In a significant legal decision, a City Circuit Judge in Baltimore dismissed a lawsuit filed by the city that aimed to hold oil companies, including BP, financially accountable for climate change impacts. Judge Videtta Brown acknowledged the environmental havoc caused by global warming but ruled that Baltimore’s lawsuit exceeded Maryland state law limits. The ruling aligns with BP’s defense that the global nature of emissions makes it impossible to attribute specific damages to their actions alone.
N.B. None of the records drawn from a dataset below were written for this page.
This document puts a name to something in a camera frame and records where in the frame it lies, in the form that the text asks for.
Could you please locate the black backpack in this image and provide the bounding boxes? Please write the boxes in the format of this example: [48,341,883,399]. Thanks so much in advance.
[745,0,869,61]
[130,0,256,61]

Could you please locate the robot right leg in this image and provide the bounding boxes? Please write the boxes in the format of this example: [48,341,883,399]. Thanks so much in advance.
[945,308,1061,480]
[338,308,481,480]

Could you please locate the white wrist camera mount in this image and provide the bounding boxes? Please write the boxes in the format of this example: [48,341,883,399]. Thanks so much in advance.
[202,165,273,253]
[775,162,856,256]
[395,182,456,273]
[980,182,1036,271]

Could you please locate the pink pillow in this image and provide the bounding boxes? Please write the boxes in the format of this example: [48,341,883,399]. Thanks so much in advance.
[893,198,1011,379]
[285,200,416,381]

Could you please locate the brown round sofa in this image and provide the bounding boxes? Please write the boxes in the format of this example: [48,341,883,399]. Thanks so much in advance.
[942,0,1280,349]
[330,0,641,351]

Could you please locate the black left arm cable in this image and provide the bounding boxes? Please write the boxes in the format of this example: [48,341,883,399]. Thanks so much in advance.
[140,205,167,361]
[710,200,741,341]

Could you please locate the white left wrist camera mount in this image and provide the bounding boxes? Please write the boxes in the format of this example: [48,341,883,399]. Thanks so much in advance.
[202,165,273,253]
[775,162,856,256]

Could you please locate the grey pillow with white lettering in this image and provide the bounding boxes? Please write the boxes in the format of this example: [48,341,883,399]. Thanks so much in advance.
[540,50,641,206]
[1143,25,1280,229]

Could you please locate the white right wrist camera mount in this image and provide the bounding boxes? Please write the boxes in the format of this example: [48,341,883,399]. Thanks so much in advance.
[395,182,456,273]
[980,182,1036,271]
This decision mirrors the arguments in the Sunoco v. City of Honolulu case, where similar claims were made. BP and other defendants argued that climate change impacts stem from worldwide emissions, complicating the attribution of liability to individual companies. Although a Honolulu court had previously ruled in favor of the city, the case is now pending a decision from the U.S. Supreme Court.

Baltimore attorney Sara Gross expressed the city’s intention to seek a review from a higher court, despite the case already reaching the Supreme Court in 2021 and being rejected on procedural grounds. Judge Brown also dismissed claims that the oil companies misled the public about climate impacts, stating these arguments were an attempt to sidestep the primary issue of global climate change injuries.

The ruling reflects the broader legal landscape where disparate court decisions create complexity. Judge Brown ultimately aligned her decision with a New York City case, granting the defendants’ motion to dismiss Baltimore’s complaint for failing to state a valid claim. This outcome underscores the need for federal oversight in climate policy to avoid a chaotic patchwork of state regulations. Ted Boutrous of Gibson Dunn and Crutcher emphasized that such state tort cases hinder genuine progress toward a lower-carbon energy system.